In the summer of 1767, from mid May through August, Charles finally got to go on a naval voyage with Alexander-Guy Pingre to the Baltic. They tested naval chronometers built by Le Roy on the ship L'Aurore. During his absence from the observatory, Joseph Jerome de Lalande filled in for him and continued the programs from the rooftop of the Hotel de Cluny.
On the 4 th of March, 1769, he added four objects to his list to complete the First Catalogue of M1-M45. A month later, Messier was accepted into the Royal Academy of Sweden in Stockholm. Four months after that he discovered the Great Comet of 1769 on August 8 th, C/1769 P1 Messier, and this so impressed the King of Prussia that he was made a member of the Berlin Academy of Sciences in September. The charts for this comet, published in the 1775 Memoires, include M10, M12, M14, M42, and M50. However, M48 does not appear on these charts and if it had later confusion about a positional error may have been avoided.

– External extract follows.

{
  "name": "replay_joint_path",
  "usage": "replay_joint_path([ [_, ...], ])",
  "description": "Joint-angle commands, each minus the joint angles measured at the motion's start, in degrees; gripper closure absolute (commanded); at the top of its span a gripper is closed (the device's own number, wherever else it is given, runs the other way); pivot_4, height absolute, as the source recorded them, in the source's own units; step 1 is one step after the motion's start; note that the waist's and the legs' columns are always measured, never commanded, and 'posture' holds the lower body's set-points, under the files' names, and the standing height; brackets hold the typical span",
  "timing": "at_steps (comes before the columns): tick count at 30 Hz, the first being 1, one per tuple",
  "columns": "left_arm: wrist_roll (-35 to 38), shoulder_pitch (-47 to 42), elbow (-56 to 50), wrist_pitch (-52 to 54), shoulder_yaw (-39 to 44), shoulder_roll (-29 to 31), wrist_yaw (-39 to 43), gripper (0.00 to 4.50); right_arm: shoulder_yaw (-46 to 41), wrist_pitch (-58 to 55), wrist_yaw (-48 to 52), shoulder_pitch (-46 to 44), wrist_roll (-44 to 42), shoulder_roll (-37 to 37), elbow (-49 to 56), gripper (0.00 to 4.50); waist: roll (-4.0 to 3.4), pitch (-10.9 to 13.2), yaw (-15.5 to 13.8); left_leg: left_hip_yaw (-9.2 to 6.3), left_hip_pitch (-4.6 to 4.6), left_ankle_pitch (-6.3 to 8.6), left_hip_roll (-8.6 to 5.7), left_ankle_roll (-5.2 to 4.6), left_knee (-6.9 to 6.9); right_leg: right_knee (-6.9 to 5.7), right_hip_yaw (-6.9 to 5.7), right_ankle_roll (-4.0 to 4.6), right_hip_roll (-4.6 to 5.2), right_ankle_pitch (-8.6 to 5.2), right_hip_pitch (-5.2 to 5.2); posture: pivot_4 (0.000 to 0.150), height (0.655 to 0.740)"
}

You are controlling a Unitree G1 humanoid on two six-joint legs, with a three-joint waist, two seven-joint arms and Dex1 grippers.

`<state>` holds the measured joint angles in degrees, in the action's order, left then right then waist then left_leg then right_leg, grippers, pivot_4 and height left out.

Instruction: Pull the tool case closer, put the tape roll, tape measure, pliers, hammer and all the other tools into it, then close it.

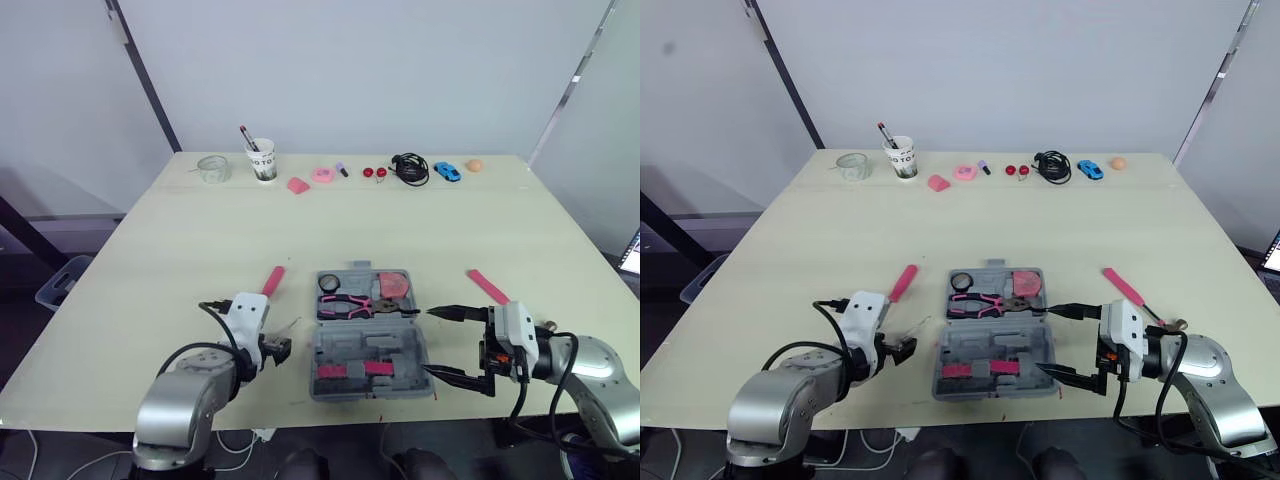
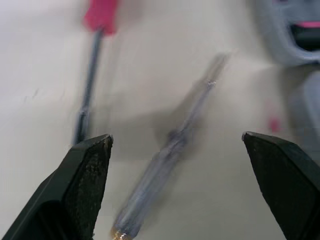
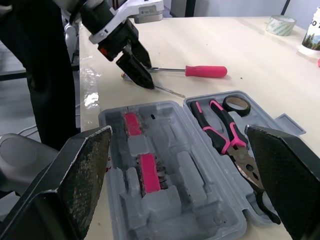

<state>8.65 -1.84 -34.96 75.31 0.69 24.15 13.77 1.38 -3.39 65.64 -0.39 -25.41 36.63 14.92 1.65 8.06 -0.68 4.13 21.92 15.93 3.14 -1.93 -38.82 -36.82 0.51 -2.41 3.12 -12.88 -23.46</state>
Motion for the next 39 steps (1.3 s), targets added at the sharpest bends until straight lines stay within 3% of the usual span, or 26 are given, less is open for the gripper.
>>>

On June 14 th, 1770, Charles discovered Comet Lexell, D/1770 L1, which has the unusual distinction of not being named for the discoverer, but rather for Anders Lexell who calculated the orbit. This comet was later ejected when it passed too close to Jupiter in 1779. A couple of weeks later, Messier was finally accepted into Académie Royale des Sciences, Paris. In November, he married Marie-Françoise de Vermauchampt, age thirty-seven, whom he had known for fifteen years from observing sessions they shared.
The First Catalogue
He decided in 1771 to present the Catalogue of Nebulae and Star Clusters, which have been discovered between the fixed stars over the horizon of Paris; observed at the Observatory of the Navy, with different instruments (M1-M45) to the Academy of Sciences in February, which they published in 1774 in their Memoires. The catalogue also appears in Lalande’s publication Ephemerides for 1775-84. A few days after presenting this first version of the catalogue, Charles found four more objects (M46-49). Two of these objects, M47 and M48, had mistakes in their positional data and were considered missing until the 20 th Century. Messier spotted the Great Comet of 1771, C/1771 A1, on January 10 th and followed up with his thirteenth sighted comet and seventh original discovery, C/1771 G1 Messier, on April 1 st. The charts for the Great Comet published in 1771 include M1, M35, M37, M45 (the Pleiades), and the Hyades.
Tragedy
On March 23 rd, 1772, Madame Messier died about a week after the birth of their son Antoine-Charles, who also did not survive more than a few days longer than his mother. Charles added M50 to his growing list in the next month, but starting in September he took a three month leave back home in Lorraine. During the year he was also accepted in the Royal Academy of Hungary the Academy of Brussels (Belgium).
A Comet’s Tale
During a comet doomsday panic in 1772, Messier independently sighted on March 26 th with another French astronomer named Montaigne (sighting on March 8 th) the Comet Biela (3D/1772 E1 Montaigne) which had a period of 6 years and 9 months. It was also seen in 1806 (1806 I), and later in 1826 by Captain von Biela on the fifth return since 1772, which was also rumored to be a doomsday year. Friedrich Wilhelm Bessel calculated the orbit in 1806 and claimed it was the comet from 1772, although he later retracted his this statement. Joseph Morstadt with von Biela’s data proved Bessel was actually correct in his initial calculations. In 1832, this comet would cross Earth’s orbit and almost started another doomsday panic, but Joseph Johann von Littrow quickly published a pamphlet calming the public. Comet Biela split in 1846, and was gone by 1866 when it failed to return. It became the Bielids (originally the Andromedes) shooting star shower of 1872, with a count of 33,400 in 6 ½ hours over Italy and 7651 over Germay in less than 3 hours. Comet P/2001 J1 (NEAT) shares a nearly common orbit and is speculated to be a surviving fragment or has some other sort of association with Biela. Messier’s charts published in the 1777 Memoires of the original comet have M42 and M50, along with the announcement of the discovery of M50 from 1772.